▶ [WHAT IS EXPECTED]
Below is a listing. Write out exactly its lines between the one holding "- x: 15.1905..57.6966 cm" and the one holding "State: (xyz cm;", inclusive.

▶ [RECORDED INFORMATION]
▬▬▬▬▬▬
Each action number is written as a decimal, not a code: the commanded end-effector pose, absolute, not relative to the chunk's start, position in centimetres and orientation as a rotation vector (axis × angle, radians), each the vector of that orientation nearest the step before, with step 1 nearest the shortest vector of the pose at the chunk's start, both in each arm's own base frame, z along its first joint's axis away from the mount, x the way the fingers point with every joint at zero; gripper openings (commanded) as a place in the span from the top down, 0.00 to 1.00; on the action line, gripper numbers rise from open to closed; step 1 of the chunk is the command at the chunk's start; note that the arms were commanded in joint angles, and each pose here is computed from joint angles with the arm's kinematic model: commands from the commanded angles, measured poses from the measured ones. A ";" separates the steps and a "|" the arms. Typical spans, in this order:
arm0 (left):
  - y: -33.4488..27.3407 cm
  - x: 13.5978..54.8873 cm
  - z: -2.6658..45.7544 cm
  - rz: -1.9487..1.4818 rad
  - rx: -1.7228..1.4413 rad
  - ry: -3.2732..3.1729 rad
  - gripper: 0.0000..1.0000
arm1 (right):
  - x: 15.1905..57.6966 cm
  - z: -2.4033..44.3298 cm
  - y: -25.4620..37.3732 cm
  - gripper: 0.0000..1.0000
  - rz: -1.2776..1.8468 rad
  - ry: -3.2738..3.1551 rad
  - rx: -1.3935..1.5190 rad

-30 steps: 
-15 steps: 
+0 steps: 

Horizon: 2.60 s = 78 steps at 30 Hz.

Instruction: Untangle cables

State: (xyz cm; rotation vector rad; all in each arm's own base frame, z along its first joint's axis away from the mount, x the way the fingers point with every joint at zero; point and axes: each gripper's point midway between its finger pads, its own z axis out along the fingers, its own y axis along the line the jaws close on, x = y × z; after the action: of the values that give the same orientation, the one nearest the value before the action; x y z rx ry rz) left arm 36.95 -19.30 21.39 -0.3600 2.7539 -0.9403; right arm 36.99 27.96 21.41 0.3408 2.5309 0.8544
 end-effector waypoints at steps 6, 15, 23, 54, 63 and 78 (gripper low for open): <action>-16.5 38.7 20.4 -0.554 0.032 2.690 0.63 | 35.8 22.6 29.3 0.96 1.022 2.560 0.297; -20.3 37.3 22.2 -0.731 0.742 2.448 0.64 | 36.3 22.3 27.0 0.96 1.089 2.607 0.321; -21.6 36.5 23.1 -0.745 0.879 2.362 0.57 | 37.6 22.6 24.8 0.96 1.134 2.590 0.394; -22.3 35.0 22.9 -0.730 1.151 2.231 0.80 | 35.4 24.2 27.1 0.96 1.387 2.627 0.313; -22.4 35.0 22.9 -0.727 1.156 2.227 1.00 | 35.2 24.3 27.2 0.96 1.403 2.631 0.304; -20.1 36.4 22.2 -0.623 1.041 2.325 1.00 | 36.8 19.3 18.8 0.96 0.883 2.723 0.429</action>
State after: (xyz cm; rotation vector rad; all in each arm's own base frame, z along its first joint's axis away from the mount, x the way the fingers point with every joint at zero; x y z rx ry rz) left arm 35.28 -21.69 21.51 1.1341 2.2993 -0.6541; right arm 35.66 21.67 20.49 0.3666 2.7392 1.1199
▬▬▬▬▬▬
▶ [ANSWER SPACE]
  - x: 15.1905..57.6966 cm
  - z: -2.4033..44.3298 cm
  - y: -25.4620..37.3732 cm
  - gripper: 0.0000..1.0000
  - rz: -1.2776..1.8468 rad
  - ry: -3.2738..3.1551 rad
  - rx: -1.3935..1.5190 rad

-30 steps: 
-15 steps: 
+0 steps: 

Horizon: 2.60 s = 78 steps at 30 Hz.

Instruction: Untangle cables

State: (xyz cm; rotation vector rad; all in each arm's own base frame, z along its first joint's axis away from the mount, x the way the fingers point with every joint at zero; point and axes: each gripper's point midway between its finger pads, its own z axis out along the fingers, its own y axis along the line the jaws close on, x = y × z; after the action: of the values that give the same orientation, the one nearest the value before the action; x y z rx ry rz) left arm 36.95 -19.30 21.39 -0.3600 2.7539 -0.9403; right arm 36.99 27.96 21.41 0.3408 2.5309 0.8544

The exercise calls for nothing more.